Frequently Asked Questions
What was Trump’s exact approval rating in the February 2026 CNN poll?
The CNN/SSRS poll conducted February 17–20, 2026, found 36% of respondents approved of Trump’s job performance while 63% disapproved. The poll surveyed 2,496 respondents with a margin of error of ±2.5 percentage points.
How does Trump’s 36% approval compare to other recent presidents?
Aggregated polling data has described Trump as the “weakest president this century” at this stage of a second term, measured by net approval. He has been underwater in net approval every single day since March 12, 2025 — a full year of continuous negative ratings.

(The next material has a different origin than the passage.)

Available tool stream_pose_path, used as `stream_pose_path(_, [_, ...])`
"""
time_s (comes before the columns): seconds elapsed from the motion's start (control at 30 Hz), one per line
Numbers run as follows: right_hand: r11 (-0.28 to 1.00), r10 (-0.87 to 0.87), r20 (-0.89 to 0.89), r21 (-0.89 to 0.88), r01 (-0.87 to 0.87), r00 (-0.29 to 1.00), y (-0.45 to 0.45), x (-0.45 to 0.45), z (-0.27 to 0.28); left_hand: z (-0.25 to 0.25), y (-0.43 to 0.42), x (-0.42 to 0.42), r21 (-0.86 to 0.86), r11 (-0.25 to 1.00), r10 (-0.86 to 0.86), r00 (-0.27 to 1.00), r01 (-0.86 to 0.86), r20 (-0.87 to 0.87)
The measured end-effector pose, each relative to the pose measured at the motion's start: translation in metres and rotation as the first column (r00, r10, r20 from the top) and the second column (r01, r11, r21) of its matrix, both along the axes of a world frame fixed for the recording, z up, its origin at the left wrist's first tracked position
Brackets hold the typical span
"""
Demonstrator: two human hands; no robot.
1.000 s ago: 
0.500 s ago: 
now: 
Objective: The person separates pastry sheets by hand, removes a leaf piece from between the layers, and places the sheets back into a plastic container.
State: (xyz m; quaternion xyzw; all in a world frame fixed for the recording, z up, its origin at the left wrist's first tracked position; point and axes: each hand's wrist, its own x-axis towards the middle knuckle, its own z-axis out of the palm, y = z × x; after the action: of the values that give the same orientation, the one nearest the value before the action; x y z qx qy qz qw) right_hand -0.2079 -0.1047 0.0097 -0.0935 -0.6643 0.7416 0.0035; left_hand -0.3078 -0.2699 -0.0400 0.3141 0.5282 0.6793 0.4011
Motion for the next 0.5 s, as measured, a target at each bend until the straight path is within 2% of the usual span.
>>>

What is Trump’s approval rating among independent voters?
Among independents, Trump’s approval fell to 26% in the CNN/SSRS poll — the lowest recorded in either of his two terms and a 15-point drop from the prior year.
Has Trump’s approval rating dropped further since the February poll?
Yes. A subsequent poll conducted March 13–16, 2026, showed approval falling to 35% with 55% disapproving. An Economist/YouGov poll from late February found 38% approval and 59% disapproval.
Do Republicans still strongly support Trump?
Strong approval among Republicans dropped to 49% in the CNN poll, falling below 50% for the first time during his current term. That figure was 64% after his address to Congress approximately one year earlier.